CHAPTER III – STRUCTURE-BASED DRUG Design

Fragment Screening & Fragment-Based Drug Discovery

Screening a fragment library can be conducted with a significantly smaller number of compounds compared to a library of drug-like molecules. An identified hit can then serve as a starting point for further optimization in a process known as fragment-based drug design (FBDD). Some details of this process are discussed in this section.

Fragment Screening & Fragment-Based Drug Discovery

In the traditional high-throughput screening method (HTS), a library of drug-like compounds, which may consist of hundreds of thousands or even millions of compounds, is screened against the protein target. Such screening may identify several active compounds that bind to the drug target and inhibit its activity. However, a more efficient method that requires a much smaller pool of compounds is fragment-based drug discovery (FBDD). In this approach, screening is conducted using a library of small molecule fragments (molecular weight not exceeding 300 Da), commonly referred to as a “fragment library.” Since the molecules used in this case are smaller and less complex than drug-like molecules, the probability of finding a molecule that will fit into the protein binding site is higher. Using fragments, it is also possible to better sample the chemical space. For choosing compounds for the library, instead of the Lipinski Rule of 5, discussed in the previous section, the Rule of Three has been suggested (Congreve et al. (2003), Drug Disc. Today, 8:876-877)

  • MW 100-300
  • LogP ≤ 3.0
  • H-Bond Acceptors ≤ 3
  • H-Bond Donors ≤ 3
  • Rotatable bonds ≤ 3
  • Polar Surface Area ≤ 60 Å2

Fragment-based drug design enables the compound library to remain much smaller (it could be just a few hundred rather than hundreds of thousands), making it easier to manage practically while still allowing for exploration of a broad chemical space. The goal is to identify weak yet efficient binders, characterized by high binding energy for the atoms involved. The bound fragments may subsequently be developed into more potent compounds in a process called hit expansion. An additional advantage of this approach is that it allows for more efficient control over essential properties, such as solubility, size, and toxicity of the new molecules. The aim is, of course, to identify drug-like molecules with stable binding, good solubility, and low toxicity while being economical to synthesize.

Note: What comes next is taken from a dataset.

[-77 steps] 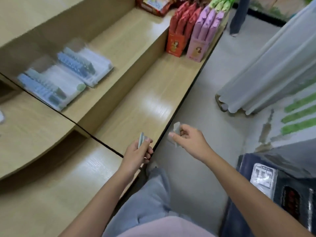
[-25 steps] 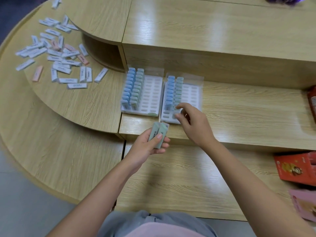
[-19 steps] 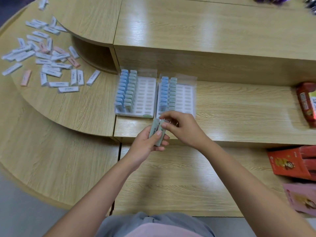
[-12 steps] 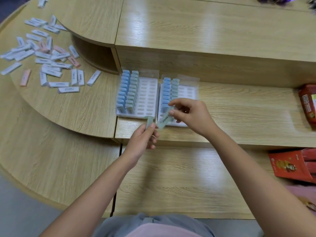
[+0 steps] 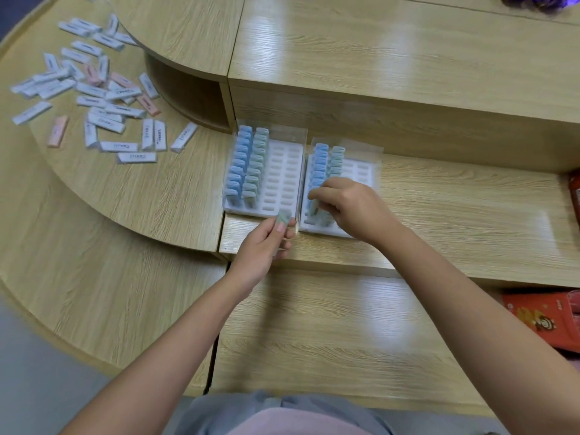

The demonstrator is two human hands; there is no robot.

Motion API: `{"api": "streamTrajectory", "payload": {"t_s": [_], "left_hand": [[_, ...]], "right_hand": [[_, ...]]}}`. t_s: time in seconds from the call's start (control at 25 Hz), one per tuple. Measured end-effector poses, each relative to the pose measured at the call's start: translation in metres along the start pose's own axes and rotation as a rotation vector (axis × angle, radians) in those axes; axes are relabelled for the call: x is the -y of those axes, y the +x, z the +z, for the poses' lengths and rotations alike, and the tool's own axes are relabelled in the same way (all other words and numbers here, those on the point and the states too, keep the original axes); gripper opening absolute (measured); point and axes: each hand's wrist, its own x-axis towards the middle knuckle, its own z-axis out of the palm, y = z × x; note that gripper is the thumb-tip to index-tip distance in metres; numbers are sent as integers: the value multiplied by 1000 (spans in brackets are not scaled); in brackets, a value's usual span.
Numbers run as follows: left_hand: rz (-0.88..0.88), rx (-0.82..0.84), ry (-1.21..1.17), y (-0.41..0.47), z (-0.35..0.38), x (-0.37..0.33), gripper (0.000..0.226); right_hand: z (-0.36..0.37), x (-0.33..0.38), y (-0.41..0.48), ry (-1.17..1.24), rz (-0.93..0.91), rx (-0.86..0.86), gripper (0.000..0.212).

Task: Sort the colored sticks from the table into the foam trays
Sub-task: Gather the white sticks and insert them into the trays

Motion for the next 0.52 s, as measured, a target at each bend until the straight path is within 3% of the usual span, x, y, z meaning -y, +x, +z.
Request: {"api": "streamTrajectory", "payload": {"t_s": [0.52], "left_hand": [[51, -50, -7, 1, -4, 14, 16]], "right_hand": [[9, 2, -4, -105, -71, -28, 37]]}}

Although fragments typically display relatively low activity in assays, they can be easily screened using biophysical techniques such as NMR spectroscopy, surface plasmon resonance (SPR), weak-affinity chromatography (WAC), isothermal titration calorimetry (ITC), thermal-shift assay, or X-ray crystallography. Even in this context, co-crystallizing fragments with the protein target will significantly aid further optimization. Currently, numerous examples, ranging from identifying the first fragment hits to hit expansion, lead generation, and optimization, have progressed all the way to drug candidates and clinical trials.

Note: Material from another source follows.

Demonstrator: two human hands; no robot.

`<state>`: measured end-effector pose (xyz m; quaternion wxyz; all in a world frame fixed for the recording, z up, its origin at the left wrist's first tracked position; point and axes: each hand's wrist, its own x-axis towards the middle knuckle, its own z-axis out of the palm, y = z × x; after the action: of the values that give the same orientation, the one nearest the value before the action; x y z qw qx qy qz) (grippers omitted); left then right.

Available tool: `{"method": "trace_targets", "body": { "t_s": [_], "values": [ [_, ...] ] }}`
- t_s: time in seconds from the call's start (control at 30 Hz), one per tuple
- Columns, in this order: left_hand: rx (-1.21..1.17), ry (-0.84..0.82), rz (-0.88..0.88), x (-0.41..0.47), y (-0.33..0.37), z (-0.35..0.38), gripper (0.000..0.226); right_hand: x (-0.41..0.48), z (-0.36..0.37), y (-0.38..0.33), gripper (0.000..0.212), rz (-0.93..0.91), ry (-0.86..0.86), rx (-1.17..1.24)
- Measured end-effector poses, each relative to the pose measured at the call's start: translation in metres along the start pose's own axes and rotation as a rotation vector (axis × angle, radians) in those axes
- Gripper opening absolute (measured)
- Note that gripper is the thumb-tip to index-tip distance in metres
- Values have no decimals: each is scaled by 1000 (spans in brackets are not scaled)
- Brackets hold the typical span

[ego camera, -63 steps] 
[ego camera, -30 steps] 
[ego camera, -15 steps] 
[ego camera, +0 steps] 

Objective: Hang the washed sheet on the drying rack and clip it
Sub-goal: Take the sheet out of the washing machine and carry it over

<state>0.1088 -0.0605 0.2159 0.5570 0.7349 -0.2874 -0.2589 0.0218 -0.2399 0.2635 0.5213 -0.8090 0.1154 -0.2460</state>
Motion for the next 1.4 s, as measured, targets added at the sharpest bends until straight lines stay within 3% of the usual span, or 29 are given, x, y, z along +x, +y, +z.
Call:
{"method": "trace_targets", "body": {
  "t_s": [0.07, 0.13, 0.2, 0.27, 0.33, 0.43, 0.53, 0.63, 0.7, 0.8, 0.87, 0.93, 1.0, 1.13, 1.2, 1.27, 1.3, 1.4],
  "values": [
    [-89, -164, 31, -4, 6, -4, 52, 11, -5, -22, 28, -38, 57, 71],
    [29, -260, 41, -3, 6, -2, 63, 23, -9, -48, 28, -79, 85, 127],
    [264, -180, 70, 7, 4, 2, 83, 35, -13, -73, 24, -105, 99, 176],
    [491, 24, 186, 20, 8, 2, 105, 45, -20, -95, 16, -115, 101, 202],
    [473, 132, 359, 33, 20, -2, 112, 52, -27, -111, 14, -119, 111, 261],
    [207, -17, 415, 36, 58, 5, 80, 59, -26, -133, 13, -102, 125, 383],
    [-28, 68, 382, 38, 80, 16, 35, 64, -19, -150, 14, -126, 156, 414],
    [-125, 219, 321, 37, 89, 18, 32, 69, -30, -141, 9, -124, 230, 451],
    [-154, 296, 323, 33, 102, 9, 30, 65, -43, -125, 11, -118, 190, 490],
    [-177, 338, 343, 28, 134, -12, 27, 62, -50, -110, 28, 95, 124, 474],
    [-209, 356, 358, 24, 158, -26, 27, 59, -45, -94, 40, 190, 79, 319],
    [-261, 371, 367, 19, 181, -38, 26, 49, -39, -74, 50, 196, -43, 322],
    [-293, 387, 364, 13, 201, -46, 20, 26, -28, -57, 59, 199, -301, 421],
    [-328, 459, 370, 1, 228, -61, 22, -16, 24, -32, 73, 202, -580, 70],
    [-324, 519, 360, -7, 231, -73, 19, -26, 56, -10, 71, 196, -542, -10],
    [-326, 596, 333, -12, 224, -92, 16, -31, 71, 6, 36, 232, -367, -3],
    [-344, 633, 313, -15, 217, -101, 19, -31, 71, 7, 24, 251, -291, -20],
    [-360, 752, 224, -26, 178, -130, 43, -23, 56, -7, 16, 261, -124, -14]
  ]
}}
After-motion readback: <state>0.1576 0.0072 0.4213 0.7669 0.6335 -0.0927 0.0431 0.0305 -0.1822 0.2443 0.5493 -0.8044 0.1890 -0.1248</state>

Schematic image showing how fragment-based lead discovery is applied to a case of a binding site comprising three potential binding pockets

a) Screening locates molecular fragments that bind into one (d), two (b), or all three pockets (c).
b) A lead compound is designed by organizing three fragments around a core template, as shown in (c)
c) It could be grown out from a single fragment, as shown in (d)

More details in: Blundell et al. (2002), Nature Rev Drug Discov. 1, 45-54.